The word "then" marks the lines to copy; find all of them in the entries below.

#### Source data ####

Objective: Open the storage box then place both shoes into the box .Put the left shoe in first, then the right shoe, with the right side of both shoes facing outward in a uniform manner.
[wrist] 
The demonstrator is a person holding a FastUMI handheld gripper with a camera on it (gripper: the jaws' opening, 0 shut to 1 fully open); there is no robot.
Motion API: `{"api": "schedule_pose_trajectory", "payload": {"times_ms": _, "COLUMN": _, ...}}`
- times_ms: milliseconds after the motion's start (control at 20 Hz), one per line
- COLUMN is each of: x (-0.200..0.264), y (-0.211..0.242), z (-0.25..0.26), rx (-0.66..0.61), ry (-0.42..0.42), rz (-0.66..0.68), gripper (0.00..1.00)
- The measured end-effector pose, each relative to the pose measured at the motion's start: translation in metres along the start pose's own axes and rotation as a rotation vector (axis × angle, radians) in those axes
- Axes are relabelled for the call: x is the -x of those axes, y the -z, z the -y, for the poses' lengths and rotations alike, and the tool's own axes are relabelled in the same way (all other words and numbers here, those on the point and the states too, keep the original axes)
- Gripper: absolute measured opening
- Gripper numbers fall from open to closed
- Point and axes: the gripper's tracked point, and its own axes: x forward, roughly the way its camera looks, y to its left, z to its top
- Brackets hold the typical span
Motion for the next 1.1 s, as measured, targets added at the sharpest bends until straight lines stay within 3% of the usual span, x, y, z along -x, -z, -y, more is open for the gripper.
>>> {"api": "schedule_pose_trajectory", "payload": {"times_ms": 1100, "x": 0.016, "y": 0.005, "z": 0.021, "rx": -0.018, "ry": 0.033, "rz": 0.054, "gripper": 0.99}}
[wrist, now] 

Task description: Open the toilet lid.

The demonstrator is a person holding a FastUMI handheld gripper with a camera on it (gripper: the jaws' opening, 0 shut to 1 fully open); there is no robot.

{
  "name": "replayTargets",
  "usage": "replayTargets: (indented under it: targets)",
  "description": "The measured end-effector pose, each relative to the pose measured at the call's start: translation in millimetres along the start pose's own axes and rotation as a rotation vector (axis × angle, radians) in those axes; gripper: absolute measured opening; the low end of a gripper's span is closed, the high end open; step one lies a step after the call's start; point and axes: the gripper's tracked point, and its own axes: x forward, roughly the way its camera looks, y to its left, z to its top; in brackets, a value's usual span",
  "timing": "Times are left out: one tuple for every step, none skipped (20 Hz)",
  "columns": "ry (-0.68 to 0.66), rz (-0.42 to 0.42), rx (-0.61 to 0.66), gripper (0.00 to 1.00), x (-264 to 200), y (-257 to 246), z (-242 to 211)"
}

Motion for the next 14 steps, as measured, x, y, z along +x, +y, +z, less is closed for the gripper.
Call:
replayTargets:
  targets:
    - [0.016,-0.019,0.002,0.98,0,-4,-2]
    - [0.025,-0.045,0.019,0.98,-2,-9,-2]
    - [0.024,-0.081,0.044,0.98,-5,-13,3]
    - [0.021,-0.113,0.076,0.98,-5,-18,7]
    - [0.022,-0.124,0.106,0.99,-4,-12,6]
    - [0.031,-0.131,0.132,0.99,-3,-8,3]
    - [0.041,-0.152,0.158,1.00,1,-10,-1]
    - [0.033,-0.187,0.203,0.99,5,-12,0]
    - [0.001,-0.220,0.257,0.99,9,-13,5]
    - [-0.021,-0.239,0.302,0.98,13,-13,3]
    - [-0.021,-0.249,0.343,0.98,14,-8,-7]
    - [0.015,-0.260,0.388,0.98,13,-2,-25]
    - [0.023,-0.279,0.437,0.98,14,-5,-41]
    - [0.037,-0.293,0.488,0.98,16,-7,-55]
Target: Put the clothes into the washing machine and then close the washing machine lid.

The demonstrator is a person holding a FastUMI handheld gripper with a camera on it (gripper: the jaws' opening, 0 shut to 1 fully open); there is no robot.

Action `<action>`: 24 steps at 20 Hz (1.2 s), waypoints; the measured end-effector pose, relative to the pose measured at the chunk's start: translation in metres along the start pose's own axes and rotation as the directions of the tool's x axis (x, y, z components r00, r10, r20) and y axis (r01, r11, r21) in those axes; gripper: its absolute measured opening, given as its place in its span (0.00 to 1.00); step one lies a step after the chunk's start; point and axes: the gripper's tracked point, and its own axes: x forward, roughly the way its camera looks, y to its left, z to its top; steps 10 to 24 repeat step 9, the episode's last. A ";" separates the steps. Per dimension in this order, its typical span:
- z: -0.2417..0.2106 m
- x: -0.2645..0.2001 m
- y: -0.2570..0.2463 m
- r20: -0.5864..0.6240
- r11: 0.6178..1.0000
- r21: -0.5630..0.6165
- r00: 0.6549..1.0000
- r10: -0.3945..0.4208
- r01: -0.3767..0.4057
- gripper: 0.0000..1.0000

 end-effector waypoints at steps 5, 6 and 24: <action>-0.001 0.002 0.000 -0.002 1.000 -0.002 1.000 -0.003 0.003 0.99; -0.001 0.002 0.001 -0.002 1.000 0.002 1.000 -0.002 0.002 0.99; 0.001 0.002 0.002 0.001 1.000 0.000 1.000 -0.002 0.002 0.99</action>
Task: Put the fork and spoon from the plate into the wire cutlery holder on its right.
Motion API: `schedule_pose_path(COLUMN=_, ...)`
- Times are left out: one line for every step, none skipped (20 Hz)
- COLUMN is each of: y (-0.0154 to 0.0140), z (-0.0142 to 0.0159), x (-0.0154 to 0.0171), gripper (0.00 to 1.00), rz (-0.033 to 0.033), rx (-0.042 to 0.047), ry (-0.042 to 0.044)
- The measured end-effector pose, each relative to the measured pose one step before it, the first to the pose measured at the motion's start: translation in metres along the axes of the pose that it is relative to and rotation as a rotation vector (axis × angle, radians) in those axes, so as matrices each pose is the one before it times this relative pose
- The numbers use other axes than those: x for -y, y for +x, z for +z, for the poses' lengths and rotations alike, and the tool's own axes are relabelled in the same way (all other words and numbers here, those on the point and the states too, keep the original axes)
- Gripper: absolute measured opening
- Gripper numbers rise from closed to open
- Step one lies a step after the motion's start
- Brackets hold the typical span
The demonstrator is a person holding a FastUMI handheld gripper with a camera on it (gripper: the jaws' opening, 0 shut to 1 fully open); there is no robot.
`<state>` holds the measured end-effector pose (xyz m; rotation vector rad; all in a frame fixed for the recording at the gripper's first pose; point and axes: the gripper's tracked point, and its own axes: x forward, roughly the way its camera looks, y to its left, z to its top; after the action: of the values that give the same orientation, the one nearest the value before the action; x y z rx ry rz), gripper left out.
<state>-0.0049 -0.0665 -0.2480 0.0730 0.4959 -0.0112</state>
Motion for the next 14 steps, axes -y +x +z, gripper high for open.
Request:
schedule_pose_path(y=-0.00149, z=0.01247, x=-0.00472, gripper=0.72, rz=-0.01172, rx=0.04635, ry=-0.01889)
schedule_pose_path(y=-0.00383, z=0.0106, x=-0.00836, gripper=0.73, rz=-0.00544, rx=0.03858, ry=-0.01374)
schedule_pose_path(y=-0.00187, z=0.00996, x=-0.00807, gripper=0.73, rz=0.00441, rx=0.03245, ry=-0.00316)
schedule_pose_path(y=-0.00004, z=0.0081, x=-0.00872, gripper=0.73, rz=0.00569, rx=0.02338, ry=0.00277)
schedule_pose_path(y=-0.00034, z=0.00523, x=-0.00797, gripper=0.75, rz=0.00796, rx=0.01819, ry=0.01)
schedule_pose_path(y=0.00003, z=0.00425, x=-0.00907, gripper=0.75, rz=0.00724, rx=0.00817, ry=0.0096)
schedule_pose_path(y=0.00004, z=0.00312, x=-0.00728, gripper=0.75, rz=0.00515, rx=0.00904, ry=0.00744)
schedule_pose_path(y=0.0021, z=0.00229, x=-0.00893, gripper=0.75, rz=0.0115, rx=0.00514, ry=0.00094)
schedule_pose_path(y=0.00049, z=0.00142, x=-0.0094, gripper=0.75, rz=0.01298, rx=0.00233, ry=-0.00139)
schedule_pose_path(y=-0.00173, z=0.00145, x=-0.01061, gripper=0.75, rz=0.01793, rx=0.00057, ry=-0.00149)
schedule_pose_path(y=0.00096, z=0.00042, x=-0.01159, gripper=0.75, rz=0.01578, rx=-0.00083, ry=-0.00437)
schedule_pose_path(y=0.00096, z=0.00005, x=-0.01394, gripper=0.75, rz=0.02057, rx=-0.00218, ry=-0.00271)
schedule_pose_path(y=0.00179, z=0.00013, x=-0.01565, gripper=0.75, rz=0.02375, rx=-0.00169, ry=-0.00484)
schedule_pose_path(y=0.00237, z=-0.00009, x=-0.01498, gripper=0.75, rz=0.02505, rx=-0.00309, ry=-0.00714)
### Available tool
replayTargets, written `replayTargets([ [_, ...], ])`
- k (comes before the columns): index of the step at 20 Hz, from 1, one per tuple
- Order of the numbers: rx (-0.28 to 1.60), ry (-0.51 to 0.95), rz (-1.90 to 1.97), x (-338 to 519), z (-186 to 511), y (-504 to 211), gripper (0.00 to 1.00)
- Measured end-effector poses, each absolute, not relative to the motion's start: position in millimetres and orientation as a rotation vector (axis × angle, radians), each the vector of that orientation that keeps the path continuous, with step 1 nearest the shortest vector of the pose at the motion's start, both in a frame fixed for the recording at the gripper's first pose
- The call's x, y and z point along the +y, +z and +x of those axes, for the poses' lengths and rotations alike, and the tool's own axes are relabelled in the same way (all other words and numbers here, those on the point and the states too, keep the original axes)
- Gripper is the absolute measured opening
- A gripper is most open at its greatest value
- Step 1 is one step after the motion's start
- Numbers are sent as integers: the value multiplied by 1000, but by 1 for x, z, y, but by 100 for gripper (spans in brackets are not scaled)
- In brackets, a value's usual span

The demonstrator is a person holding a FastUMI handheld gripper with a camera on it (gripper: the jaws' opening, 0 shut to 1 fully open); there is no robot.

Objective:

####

### Solved problem
Objective: Open the storage box then place both shoes into the box .Put the left shoe in first, then the right shoe, with the right side of both shoes facing outward in a uniform manner.
Target: Put the clothes into the washing machine and then close the washing machine lid.

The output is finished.